Our own group became interested in this problem after we had identified an increased sodium and water content in chronically weak muscles of patients having hypokalemic periodic paralysis (HypoPP) (3). In our search for oedemas we used Magnetic Resonance Imaging (MRI) with a Short-Tau Inversion Recovery (STIR) 1H MR sequence. We also had tackled the question as to whether these oedemas were of an interstitial or an intracellular kind by equipping our set-up with a 23Na MRI Inversion Recovery sequence (Na-IR) which partially suppresses the signal raised by free sodium in the extracellular fluid and thus mainly represents cytoplasmic sodium (4). In the HypoPP patients the nature of the oedema turned out to be cytotoxic.
With our experience in Paramyotonia and HypoPP patients we applied the same MRI techniques to Duchenne patients in order to unravel the question of pseudo-hypertrophy in this disease. A pilot study on 11 DMD patients suggested that also in this disease muscular sodium and water content is increased, thus causing an osmotic oedema (5).
The main aim of the present study was to find a drug for the treatment of the oedema in DMD. Again, we were guided by our findings with periodic paralysis patients: chronic weakness of HypoPP patients was improved by acetazolamide (3) while episodic weakness of HyperPP patients was relieved by both hydrochlorothiazide and acetazolamide (6).
Acetazolamide repolarised electrically depolarised muscle fibres and this in vitro effect was considered to be responsible for the in vivo effects on MRI and on muscle strength (3). Since acetazolamide is a carbonic anhydrase inhibitor, it exerts acidifying effects resulting in respiratory depression. Therefore carbonic anhydrase inhibitors might be contraindicated in DMD. Similarly inappropriate might be hydrochlorothiazide because of its K+ wasting effects which would contribute to muscle weakness.
Therefore we were searching for another diuretic agent. Guided by the experience that spironolactone has favourable effects on episodic (7) and chronic weakness (3) in HypoPP, an aldosterone antagonist was taken into consideration. As eplerenone has a higher affinity to the mineralocorticoid receptor and a lower to sexual hormone receptors than spironolactone, it was taken for further testing. Before administering eplerenone to a patient we first tested the repolarizing drug on a cellular DMD model. Since the results with the model were very promising, we treated the marked oedema of a female, wheelchair-bound DMD patient who never had corticosteroid medication.
A 24-yr-old female patient with genetically proven DMD gave written informed consent to treatment with eplerenone. The study was approved by the local review board and conducted according to the declaration of Helsinki in the present form. To determine the time duration of the ion and water imbalance until dystrophy, the results published by Weber et al. (5) on 10 DMD boys were revisited.
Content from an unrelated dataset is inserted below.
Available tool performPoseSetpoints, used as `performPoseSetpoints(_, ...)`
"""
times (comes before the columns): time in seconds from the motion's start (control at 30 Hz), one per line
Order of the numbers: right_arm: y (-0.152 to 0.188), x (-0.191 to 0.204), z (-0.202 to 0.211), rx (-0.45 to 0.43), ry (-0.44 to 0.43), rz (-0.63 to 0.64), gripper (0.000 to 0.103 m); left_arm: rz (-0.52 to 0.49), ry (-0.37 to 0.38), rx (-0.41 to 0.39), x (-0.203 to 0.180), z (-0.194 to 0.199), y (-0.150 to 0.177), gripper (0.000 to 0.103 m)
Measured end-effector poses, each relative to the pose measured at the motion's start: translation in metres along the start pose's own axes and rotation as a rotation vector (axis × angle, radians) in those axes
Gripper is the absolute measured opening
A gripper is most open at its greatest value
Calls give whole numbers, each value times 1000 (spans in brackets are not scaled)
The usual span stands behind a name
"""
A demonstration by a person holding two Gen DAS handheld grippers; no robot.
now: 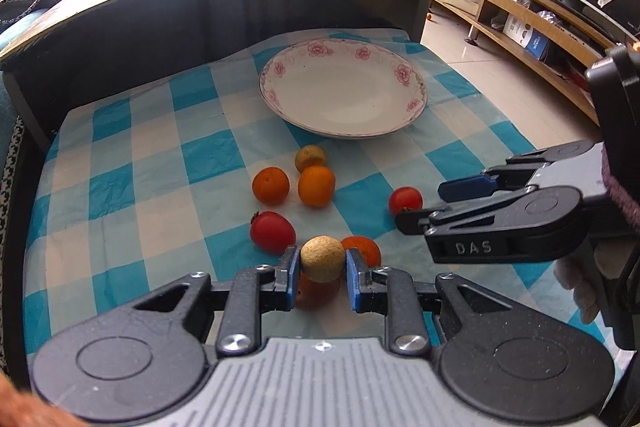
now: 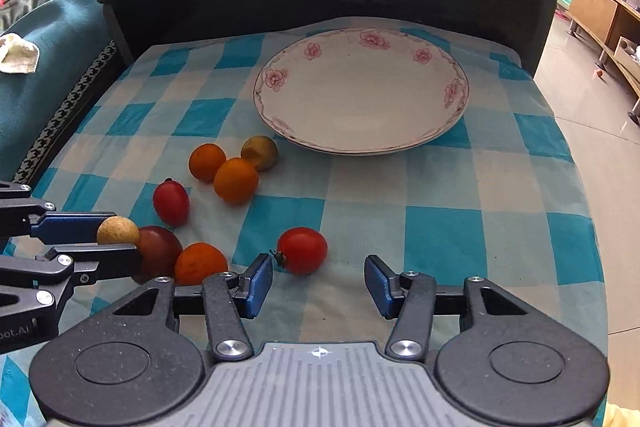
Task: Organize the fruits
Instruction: 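Carry the brown fruit with the left gripper while the right gripper grasps a red cherry tomato, then lower both fruits into the white plate and open both grippers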
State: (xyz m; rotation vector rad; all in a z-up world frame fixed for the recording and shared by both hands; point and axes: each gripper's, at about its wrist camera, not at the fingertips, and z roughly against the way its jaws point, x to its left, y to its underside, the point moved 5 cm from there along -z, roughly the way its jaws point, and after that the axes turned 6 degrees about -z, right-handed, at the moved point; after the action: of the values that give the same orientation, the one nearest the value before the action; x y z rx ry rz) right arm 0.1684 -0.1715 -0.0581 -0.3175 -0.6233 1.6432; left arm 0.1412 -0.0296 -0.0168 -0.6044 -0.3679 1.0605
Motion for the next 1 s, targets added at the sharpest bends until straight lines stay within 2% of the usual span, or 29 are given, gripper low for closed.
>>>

The imaging protocol of the lower legs comprised axial T1-weighted turbo spin-echo for the detection of fatty muscle degeneration and axial short-tau inversion recovery (STIR) 1H MR sequences for the identification of the oedema. The muscle oedema was normalized to the background signal.
A 23Na pulse inversion recovery weighted the sodium signal towards intracellular 23Na by partially suppressing the signal received from the extracellular space (4). Two reference phantoms were additionally investigated for control reasons. One was filled with 51.3 mM NaCl solution to mimic Na+ with unrestricted mobility (e.g. within extracellular fluid), the other one was filled with 51.3 mM NaCl in 5% agarose to mimic Na+ with restricted mobility as in the myoplasm. For normalization of the 23Na signals, the values of the soleus muscles were divided by the signal intensity of the agarose in which NaCl was trapped.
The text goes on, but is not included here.